Shafer’s working experience at the hospital in parallel with her studies have proved to be essential to her growth as a healthcare worker.

"It has been extremely beneficial!" she notes. "Many of our in-person clinical days had to be canceled because of the virus. Since I am working at the hospital in the midst of it all, I feel much more prepared to graduate and become an RN, because I have had these experiences that many have not. If I were not working at the hospital and getting the hands-on practice and real patient interaction, I think I would be much more hesitant as a new grad to walk in the door and be confident in my abilities."

In addition to school, at times Shafer has worked three jobs out of necessity to meet her day-to-day living expenses.
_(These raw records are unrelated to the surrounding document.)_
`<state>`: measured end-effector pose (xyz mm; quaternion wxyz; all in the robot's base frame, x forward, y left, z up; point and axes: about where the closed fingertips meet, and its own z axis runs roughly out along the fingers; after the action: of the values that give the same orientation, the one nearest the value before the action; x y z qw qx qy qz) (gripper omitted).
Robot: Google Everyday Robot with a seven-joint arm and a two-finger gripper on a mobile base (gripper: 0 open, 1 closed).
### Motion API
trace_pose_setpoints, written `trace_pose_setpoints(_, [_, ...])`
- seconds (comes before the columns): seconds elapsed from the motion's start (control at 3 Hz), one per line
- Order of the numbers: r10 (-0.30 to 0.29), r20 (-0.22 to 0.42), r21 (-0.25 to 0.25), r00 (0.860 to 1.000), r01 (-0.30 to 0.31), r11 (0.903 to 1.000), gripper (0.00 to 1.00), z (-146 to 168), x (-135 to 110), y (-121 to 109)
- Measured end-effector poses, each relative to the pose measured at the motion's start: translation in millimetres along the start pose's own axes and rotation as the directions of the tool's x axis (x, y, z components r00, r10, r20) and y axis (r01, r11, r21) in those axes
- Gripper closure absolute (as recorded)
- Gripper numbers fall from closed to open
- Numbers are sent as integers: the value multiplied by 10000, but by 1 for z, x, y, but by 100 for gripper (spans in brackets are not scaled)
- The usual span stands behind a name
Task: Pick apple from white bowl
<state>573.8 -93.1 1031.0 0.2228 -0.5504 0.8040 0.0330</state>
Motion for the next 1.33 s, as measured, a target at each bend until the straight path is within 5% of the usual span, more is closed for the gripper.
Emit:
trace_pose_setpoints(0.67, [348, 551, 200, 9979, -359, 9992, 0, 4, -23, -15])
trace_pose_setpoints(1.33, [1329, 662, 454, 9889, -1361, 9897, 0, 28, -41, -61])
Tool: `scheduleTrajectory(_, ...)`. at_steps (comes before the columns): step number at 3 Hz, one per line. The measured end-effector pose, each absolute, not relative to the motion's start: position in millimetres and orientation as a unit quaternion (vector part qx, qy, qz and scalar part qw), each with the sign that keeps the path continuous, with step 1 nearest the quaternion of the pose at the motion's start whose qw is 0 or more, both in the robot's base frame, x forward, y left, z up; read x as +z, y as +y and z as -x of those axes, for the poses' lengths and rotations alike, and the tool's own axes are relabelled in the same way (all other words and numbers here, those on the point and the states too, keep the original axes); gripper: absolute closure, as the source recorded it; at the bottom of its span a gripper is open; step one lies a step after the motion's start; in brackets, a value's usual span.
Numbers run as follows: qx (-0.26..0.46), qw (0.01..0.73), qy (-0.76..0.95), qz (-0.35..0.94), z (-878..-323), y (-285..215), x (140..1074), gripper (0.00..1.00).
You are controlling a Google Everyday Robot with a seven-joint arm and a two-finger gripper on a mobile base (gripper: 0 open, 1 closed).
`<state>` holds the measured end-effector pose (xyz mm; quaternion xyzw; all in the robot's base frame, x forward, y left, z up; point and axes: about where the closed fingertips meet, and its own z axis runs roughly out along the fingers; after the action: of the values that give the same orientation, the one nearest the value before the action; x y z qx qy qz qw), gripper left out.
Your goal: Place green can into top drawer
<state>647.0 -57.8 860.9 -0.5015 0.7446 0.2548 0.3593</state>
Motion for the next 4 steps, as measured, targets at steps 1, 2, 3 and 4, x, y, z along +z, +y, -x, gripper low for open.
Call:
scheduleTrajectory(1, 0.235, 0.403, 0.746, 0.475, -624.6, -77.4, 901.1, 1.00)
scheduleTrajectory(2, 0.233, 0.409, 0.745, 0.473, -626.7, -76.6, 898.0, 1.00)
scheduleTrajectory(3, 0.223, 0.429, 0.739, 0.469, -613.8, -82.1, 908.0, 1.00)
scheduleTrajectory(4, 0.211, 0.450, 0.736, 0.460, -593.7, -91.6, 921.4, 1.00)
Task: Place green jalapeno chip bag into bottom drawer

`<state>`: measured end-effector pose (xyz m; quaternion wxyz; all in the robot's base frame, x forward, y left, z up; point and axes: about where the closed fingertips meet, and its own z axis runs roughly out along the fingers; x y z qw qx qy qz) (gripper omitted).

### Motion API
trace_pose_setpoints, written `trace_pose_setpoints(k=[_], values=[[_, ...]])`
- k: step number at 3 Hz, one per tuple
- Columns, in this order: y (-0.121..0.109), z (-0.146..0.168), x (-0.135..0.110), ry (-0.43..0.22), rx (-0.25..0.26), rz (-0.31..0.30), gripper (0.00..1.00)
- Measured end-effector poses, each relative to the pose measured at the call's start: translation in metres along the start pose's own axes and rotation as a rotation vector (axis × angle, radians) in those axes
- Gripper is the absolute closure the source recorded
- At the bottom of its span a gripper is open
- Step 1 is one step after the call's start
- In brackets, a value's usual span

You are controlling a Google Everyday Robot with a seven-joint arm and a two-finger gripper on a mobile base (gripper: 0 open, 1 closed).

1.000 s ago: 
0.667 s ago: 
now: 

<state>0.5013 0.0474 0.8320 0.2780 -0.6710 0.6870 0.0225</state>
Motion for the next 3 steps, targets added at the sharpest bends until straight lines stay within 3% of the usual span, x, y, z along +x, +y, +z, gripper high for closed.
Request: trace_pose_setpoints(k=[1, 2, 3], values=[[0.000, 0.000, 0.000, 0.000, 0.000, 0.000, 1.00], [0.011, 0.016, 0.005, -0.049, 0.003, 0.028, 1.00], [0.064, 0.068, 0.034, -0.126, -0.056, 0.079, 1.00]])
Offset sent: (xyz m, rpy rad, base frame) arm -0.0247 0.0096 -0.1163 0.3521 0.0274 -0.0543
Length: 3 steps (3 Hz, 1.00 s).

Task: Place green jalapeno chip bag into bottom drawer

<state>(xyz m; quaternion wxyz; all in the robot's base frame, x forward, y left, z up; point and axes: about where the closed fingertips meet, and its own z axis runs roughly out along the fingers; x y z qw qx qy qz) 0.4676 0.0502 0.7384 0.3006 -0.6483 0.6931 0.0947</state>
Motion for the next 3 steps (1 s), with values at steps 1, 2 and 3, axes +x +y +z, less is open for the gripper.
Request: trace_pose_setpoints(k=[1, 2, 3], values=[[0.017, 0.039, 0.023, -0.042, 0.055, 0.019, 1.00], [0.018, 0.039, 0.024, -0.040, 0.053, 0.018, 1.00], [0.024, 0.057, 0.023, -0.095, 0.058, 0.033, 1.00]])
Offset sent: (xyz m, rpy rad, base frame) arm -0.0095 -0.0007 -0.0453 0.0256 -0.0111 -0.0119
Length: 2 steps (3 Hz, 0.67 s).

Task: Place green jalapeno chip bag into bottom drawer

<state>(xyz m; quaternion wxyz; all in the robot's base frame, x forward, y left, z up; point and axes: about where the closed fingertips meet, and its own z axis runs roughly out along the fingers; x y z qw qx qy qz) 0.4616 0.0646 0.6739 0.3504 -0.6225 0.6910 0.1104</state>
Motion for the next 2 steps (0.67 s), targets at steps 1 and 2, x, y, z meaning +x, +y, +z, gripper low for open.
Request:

Becoming an Impact Endowment recipient has made a significant difference in helping to reduce the financial burdens she has been under while on the road to completing her degree.

"It has not been easy!" she admits. "I am so grateful for the Christine Martin Pruitt Memorial Scholarship, as it has alleviated some of the financial stress that goes along with being a college student. I can ‘breathe’ a little more and focus on studying to get my degree versus worrying about how many hours I need to work in order to pay bills and purchase school supplies. It also goes to show that my hard work isn’t going unnoticed. Being a full-time nursing student is hard enough, and I am so grateful to have received this scholarship to help alleviate some of the extra stress!"

Shafer is thrilled to be approaching her personal finish line at last, enjoying planning for the future with the prize in sight at the culmination of her efforts.

"I am very excited to be a senior! It’s crazy to think that I’ll be graduating in less than a year with a four-year degree. As of now, I plan on graduating and working at Huntsville Hospital for roughly one to two years and then returning to school to get my master’s and become a Nurse Practitioner. Ideally, once I graduate, I would like to work at Huntsville Hospital for Women & Children as a Pediatric Intensive Care RN."

The student takes understandable pride in being the first in her family to receive a degree, overcoming obstacles so daunting, one can only stand in awe of her accomplishment.

"As I’ve contemplated what my ‘first-generation student’ story looks like, I’ve reflected upon where I am today, where I have been, and what I came from," Shafer says. She acknowledges that while her home life was at times challenging, being the first in her family to graduate from college affords her the opportunity to rise above these obstacles and motivates her to succeed.

"Being the first has been scary, intimidating, and confusing – yet, it has all been so worth it. I’ve met so many people that I wouldn’t have met otherwise. I’ve been able to branch out from my little hometown and meet people from all over the world. I have made lifelong friends that helped to motivate and push me. It has challenged me and motivated me to be the person that I am today. I had to go this route with no guidance and find my way. While it has been challenging, it has been oh so rewarding."

Most importantly, Shafer acknowledges the inspiration she is providing as a role model for her siblings, especially as she continues to make a difference in the life of her younger sister.

"I have two siblings, one older and one younger. My little sister is twelve years old now. When I started college, she was roughly seven or eight. Now that I’m about to graduate, she tells me that she too wants to go to college and become a nurse! It’s heartwarming to hear her tell me that she wants to be ‘just like me’ when she grows up. I’m thankful I’ve been able to be an inspiration to her and show her that the life we’ve both had to grow up in is not all there is. So, as I finish my degree this year, I hope that I can still be an inspiration to her and show her that the world has so much more to offer her."